Task prompt: Exactly the lines from the one with "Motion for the" through the last line of the listing must be given again.

··· Source material ···

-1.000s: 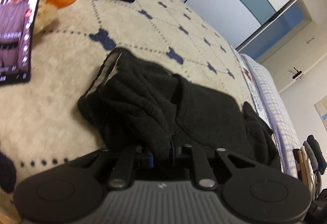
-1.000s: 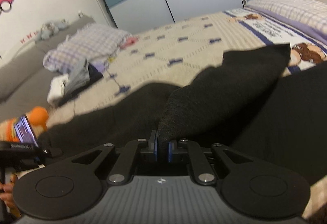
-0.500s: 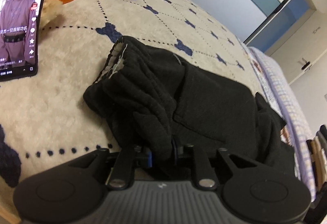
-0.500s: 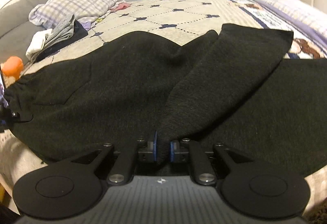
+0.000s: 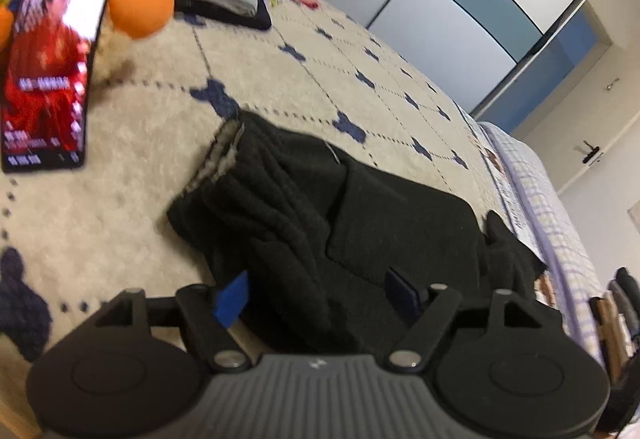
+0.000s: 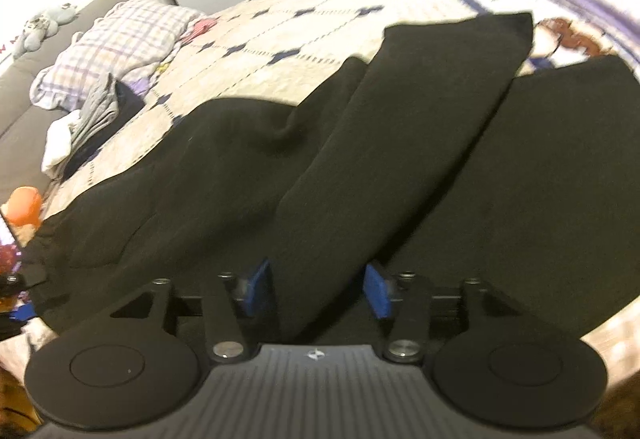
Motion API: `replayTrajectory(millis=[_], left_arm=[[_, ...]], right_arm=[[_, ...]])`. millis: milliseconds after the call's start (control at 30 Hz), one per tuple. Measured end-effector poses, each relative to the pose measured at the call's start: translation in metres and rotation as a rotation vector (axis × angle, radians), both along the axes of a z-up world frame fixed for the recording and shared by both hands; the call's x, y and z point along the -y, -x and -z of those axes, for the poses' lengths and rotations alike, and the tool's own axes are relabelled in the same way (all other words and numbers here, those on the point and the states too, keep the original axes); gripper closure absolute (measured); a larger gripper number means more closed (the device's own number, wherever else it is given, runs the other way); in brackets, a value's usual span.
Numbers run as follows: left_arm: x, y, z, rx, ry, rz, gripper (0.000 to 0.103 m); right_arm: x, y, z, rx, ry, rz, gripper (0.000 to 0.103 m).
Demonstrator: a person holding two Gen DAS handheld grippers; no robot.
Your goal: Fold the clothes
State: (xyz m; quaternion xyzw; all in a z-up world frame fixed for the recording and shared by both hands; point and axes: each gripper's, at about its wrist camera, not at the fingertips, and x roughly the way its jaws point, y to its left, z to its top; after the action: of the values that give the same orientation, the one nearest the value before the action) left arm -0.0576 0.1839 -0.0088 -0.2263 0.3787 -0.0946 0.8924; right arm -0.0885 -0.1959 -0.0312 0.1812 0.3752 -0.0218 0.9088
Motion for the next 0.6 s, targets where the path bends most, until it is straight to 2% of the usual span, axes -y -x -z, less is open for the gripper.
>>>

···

Reply to the exercise:
Motion for the next 0.6 s, targets where the path bends most, until it is straight to 2% of the usual span, axes -y -x -z, less is open for the gripper.
>>>

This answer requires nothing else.